At about 2320 local time, train A entered Finucane Island yard limits.[1] Within the yard limits, drivers had authority to move their train up to the owner transfer point (OTP) board for the relevant CD (Figure 1). There were no signals and limited controller oversight of the section between the yard limits board and the OTP board, and train drivers were responsible for visually maintaining separation with other rail traffic. Train A slowly progressed, before coming to a stand between 28 points and the OTP board for CD4, where it remained between 0156 and 0425 on 2 March 2024.
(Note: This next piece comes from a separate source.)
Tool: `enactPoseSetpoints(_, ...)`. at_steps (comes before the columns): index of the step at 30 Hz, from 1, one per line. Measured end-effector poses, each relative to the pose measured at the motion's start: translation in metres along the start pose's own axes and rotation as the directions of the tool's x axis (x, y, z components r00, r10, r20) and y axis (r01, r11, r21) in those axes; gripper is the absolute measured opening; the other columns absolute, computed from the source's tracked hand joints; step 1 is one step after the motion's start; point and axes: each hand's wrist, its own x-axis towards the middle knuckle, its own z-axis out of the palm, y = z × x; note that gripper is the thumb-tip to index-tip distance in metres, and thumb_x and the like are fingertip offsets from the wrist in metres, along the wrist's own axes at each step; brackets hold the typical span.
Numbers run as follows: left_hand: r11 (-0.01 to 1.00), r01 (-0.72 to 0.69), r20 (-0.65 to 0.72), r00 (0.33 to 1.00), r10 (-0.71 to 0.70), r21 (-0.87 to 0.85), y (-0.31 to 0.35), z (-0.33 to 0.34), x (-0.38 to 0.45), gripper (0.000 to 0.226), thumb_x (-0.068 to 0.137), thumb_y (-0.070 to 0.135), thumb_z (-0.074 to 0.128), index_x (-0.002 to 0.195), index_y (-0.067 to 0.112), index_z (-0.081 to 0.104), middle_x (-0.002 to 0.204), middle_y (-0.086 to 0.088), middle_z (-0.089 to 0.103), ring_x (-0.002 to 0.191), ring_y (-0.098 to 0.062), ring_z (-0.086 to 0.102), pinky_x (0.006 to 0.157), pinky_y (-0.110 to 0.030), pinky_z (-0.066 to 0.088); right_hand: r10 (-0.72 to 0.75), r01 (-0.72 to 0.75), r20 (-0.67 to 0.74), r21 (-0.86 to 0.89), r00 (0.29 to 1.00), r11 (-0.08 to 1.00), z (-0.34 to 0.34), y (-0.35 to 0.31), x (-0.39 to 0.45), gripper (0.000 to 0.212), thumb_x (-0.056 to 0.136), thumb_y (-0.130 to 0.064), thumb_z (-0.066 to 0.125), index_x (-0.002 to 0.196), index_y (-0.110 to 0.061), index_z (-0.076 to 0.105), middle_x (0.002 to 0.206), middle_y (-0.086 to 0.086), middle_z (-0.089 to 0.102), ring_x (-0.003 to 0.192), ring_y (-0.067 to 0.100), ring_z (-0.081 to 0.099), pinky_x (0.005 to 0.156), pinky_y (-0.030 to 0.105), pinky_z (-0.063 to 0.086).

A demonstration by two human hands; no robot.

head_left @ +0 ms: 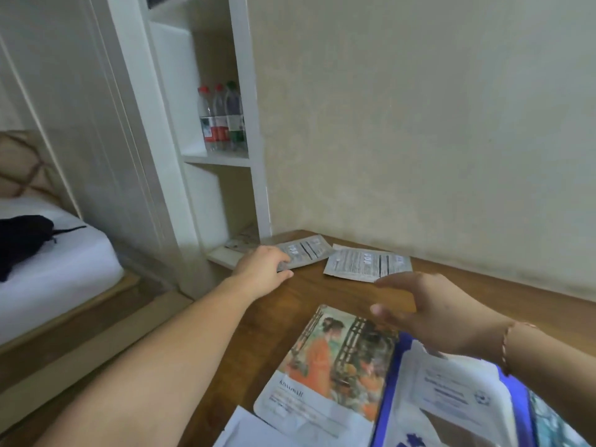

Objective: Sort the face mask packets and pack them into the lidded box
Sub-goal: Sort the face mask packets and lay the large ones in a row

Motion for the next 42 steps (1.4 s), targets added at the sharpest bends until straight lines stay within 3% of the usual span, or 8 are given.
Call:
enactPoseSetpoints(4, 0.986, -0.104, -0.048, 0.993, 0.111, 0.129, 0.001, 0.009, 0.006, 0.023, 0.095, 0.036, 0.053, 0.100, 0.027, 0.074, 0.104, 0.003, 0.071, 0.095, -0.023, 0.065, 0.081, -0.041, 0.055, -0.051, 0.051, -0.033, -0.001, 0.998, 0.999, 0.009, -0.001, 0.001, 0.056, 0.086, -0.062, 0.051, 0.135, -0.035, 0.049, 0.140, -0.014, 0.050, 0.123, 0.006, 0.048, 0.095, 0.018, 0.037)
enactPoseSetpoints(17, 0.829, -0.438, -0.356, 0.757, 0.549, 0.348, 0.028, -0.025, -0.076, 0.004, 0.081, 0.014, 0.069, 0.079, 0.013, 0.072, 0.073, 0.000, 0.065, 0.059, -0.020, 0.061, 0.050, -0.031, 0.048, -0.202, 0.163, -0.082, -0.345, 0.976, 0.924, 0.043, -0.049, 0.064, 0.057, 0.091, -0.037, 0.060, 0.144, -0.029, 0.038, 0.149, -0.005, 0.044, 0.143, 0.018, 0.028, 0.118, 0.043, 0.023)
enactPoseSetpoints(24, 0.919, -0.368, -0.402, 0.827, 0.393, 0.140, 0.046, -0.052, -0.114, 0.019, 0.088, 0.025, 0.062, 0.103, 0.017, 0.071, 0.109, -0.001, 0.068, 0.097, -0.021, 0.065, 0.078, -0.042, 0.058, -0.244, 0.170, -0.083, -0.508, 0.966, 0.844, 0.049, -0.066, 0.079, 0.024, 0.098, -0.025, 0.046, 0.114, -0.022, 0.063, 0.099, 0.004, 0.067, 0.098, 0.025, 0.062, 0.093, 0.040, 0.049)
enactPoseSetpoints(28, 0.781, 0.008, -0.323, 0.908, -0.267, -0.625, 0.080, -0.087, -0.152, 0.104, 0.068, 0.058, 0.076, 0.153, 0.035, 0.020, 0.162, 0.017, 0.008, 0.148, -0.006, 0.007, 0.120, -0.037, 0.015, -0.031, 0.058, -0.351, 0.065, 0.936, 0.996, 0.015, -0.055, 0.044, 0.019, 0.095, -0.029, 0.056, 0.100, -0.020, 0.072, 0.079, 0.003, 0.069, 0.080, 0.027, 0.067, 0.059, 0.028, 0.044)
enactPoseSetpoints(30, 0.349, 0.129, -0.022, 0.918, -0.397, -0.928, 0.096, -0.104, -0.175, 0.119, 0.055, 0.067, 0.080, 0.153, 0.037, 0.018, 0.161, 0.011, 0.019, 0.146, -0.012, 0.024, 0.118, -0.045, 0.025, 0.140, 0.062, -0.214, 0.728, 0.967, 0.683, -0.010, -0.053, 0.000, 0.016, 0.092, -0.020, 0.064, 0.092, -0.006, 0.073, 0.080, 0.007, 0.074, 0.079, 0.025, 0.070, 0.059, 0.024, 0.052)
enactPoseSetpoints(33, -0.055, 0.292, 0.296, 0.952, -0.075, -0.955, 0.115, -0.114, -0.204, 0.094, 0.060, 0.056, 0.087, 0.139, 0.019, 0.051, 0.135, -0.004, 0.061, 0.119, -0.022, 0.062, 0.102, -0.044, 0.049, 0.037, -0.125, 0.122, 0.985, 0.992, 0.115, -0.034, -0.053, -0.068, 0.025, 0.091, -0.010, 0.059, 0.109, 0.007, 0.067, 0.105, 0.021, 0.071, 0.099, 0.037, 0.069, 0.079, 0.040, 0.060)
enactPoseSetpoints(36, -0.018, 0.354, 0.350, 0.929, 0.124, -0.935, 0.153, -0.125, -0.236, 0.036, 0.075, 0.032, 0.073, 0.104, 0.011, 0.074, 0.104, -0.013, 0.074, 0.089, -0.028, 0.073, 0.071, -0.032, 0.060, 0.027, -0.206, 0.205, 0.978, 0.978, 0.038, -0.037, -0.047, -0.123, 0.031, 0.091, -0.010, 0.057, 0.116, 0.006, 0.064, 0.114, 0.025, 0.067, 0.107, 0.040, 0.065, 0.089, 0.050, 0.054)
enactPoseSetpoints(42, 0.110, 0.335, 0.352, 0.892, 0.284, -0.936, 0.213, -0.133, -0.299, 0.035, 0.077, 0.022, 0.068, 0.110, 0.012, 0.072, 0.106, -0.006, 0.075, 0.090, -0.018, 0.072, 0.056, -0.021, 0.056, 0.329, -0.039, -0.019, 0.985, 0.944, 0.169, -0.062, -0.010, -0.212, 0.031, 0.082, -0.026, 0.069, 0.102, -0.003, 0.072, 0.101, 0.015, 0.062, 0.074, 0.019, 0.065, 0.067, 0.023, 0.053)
Figure 1: Finucane Island facility showing car dumper 4 and its owner transfer point
Source: Google Earth, annotated by the ATSB
At about 0200, having been stopped by train control for one hour at an en route yard, train B was authorised to enter Finucane Island yard limits and, at 0220, came to a stand 260 m behind train A. The entirety of train B was stopped between 26 and 27 points, the section of track with the steepest uphill grade before the car dumpers. Train B remained stopped in that location from 0220 until 0327 (Figure 2).
Figure 2: Diagrammatic representation of train positions from 0220 to 0327
Not to scale
Source: BHP, annotated by the ATSB
Recorded locomotive data for train B showed that between 0327 and 0331, the driver moved the train forward 27 m before briefly coming to a stand. At 0334, the driver moved the throttle to 1 notch,[2] the train moved forward 1 m then stopped, and the driver applied the independent brake at 0340. Train B was then 232 m behind train A and remained there with the throttle in 1 notch and the brake on, which deactivated the vigilance system (see the section titled Locomotive vigilance system), until 0400 when the driver moved the throttle to idle.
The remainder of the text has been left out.